Anna Eliza Hardy, the daughter of the artist Jeremiah Pearson Hardy and Catherine Sears Wheeler Hardy was born Jan. 26, 1839 in Bangor Maine. She has been described by William Gerdts as “the finest still-life specialist in Maine in the nineteenth century” (“Art Across America”). Her family was at the center of Bangor’s very important art community. Anna Eliza, or Annie as she was known, was the only daughter and youngest of four children. Hardy’s early education was that of schools in Bangor, Maine. She painted her first painting at the age of sixteen under her father’s encouragement, promising her one of his landscapes if she would copy it. Her love of color thus aroused, she spent most of the rest of her life in a prolific outpouring of small but exquisite still life’s. Her chief instructor was her father although she later painted for a short time in the studio of George Jeannin in Paris and had some instruction with the American Painter Abott H. Thayer. Never marrying, she lived in Bangor, sharing her father’s studio until his death.
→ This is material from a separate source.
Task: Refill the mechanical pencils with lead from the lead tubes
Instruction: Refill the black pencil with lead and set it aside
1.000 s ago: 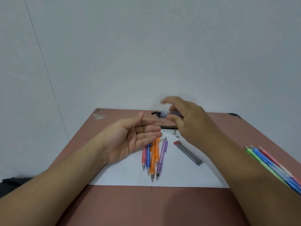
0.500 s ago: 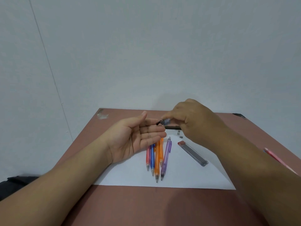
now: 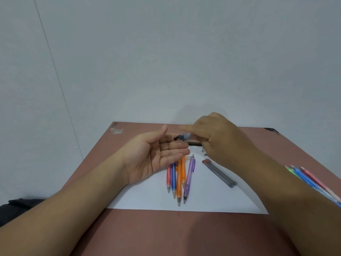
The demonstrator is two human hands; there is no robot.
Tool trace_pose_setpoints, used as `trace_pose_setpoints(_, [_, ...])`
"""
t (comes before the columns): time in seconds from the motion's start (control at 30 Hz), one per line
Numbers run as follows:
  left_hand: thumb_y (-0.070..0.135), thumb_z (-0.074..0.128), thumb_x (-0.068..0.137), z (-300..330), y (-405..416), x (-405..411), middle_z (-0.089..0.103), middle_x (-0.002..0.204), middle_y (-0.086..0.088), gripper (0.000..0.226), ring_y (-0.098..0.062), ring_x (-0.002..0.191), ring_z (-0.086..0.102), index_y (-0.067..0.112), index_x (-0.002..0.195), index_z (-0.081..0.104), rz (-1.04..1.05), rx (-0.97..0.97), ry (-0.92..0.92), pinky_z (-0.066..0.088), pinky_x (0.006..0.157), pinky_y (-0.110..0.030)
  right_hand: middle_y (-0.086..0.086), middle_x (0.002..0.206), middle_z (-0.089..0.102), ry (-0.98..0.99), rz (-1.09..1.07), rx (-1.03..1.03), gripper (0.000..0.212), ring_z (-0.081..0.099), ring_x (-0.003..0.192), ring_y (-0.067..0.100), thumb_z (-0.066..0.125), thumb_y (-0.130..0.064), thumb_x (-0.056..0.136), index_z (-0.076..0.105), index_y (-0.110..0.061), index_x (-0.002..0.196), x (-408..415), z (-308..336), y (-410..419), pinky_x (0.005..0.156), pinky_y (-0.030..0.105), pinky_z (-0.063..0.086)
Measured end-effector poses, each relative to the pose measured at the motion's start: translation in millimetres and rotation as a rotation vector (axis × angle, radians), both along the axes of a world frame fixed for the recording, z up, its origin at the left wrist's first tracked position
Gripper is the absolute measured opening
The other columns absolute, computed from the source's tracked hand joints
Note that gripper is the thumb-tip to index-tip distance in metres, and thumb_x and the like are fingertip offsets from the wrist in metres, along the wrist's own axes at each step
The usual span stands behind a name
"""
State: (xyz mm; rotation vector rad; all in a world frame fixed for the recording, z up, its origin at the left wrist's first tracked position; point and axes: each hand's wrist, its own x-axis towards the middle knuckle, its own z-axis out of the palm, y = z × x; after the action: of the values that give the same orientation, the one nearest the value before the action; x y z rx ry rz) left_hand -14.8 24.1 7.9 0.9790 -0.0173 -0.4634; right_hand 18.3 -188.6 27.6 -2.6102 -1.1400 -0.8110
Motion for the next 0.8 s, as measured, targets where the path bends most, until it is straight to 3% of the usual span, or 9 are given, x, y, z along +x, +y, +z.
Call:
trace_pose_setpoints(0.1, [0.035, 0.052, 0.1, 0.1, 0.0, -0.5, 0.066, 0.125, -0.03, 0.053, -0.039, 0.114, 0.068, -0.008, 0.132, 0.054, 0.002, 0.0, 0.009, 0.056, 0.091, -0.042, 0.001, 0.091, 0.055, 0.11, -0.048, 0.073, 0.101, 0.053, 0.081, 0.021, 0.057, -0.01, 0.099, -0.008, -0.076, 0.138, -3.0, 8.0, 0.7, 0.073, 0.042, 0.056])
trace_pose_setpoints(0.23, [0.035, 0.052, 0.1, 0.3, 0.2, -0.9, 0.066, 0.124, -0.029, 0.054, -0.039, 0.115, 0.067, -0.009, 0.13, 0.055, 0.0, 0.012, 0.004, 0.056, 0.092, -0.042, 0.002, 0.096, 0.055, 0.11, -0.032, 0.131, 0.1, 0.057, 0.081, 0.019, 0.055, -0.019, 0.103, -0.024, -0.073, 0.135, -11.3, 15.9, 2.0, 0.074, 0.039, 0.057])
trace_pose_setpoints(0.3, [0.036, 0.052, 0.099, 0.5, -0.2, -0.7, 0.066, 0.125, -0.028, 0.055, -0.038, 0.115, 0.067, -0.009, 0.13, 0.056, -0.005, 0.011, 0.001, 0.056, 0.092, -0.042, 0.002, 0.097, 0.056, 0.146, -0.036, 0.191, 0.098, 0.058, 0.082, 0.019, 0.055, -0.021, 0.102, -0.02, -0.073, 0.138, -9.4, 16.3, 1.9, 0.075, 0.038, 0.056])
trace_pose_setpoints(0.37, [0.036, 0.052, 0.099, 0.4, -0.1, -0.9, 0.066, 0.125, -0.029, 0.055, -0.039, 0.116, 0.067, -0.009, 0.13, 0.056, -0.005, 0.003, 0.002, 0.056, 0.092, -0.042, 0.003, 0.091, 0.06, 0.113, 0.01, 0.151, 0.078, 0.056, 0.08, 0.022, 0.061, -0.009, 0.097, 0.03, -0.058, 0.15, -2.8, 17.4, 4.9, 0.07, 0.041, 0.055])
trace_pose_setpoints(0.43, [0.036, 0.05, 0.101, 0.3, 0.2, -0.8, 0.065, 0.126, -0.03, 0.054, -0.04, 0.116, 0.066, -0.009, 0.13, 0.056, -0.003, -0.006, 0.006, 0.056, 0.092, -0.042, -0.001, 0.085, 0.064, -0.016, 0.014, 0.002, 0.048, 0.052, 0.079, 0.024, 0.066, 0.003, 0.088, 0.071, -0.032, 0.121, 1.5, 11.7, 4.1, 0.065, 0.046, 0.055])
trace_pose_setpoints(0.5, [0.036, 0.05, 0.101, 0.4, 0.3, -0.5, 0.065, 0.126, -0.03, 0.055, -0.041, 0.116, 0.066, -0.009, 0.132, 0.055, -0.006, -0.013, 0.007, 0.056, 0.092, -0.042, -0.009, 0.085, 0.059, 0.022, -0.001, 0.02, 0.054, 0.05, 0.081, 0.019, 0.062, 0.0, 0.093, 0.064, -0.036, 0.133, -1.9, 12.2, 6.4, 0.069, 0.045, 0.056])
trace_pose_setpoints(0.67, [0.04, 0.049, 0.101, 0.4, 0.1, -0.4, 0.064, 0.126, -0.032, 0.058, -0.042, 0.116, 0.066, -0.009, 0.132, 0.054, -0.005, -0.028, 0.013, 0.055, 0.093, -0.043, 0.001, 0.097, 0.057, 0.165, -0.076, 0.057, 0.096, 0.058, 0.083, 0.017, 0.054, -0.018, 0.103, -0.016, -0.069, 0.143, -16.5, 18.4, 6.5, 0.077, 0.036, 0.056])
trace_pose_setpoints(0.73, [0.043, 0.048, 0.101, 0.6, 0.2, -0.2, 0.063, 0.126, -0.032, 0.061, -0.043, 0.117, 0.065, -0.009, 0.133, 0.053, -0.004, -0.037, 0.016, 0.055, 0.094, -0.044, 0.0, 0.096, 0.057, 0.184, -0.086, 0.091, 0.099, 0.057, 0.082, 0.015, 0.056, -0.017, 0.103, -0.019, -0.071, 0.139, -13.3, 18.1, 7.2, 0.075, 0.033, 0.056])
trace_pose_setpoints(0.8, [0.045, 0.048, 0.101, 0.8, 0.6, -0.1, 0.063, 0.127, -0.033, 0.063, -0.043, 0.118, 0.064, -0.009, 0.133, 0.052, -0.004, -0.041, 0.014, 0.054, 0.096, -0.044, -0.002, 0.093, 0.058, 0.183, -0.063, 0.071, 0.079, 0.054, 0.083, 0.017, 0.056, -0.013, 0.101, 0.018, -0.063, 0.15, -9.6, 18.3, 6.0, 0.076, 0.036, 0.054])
She was known to have a wide-ranging interest in everything from science to politics. The single theme of Anna Hardy’s art was the intimate world of still life. It has been said she executed her compositions with “loving precision rendering bouquets of roses and wild flowers, peeled oranges, translucent grapes, and folded linen napkins in a manner that blended the decorative instinct of a primitive with the illusionism of a trompe-l’oeil painter.” Her sense of color was refined and delicate, though she had the power to capture the quality and freshness of nature, which distinguished her earlier paintings gradually diminished in the course of a career that lasted nearly eight decades. Due to failing eyesight, her last works tend to be much less detailed. In later life she lived for a time at South Orrington, Maine.
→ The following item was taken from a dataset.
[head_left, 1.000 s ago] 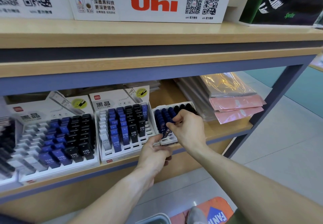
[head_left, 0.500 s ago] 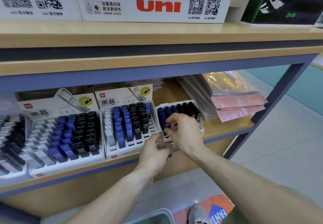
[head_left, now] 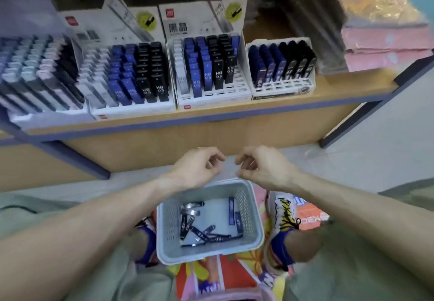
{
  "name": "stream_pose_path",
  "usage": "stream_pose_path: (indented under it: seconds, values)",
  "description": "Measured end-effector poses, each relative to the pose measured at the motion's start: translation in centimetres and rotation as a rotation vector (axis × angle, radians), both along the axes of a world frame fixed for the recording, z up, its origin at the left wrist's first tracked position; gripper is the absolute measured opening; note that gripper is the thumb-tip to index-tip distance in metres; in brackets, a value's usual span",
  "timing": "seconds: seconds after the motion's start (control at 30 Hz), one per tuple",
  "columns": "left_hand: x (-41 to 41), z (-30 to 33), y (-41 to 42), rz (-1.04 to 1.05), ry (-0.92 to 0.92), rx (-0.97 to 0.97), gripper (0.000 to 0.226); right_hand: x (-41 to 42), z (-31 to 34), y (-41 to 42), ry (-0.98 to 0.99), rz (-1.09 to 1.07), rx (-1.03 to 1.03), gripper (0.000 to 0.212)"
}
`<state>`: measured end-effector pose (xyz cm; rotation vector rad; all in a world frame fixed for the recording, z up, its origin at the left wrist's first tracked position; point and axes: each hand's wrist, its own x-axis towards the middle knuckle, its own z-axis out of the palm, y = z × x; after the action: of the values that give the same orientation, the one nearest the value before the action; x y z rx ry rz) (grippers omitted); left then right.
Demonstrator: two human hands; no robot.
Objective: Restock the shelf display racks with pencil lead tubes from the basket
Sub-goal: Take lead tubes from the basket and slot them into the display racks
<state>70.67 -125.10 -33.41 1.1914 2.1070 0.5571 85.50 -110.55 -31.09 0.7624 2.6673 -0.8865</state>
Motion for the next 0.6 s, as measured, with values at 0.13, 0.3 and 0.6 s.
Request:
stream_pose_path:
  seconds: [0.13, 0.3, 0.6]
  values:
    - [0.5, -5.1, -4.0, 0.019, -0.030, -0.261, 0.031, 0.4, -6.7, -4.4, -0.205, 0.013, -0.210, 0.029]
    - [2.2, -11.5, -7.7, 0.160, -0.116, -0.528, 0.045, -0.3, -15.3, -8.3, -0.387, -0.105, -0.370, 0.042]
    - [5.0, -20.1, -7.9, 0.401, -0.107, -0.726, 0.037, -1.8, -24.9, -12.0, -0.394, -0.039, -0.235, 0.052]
Hardy was also a teacher of art and instructed a number of women artists who also specialized in floral paintings. Among her students were Charlotte Baldwin, Grace Hemenway, Florence Jennison, Nellie Lincoln, Mary Merrill, Katherine Parker Stewart, and Emma Webb. These women worked variously in oil, watercolor, and in china painting, a popular form encouraged by Bangor’s active Decorative Art Society.
She exhibited at the National Academy of Design1876-1977, the Boston Art Club 1888-1909, the Society of Independent Artists 1917, and the Jordon Art Gallery, Boston, 1894-1896. Lithographs of her flower paintings were made by Louis Prang & Company Chromolithographs in the 1870s.
Anna Eliza Hardy died of heart disease in Jamaica Plain, Massachusetts at the age of ninety-five on Dec. 15, 1934.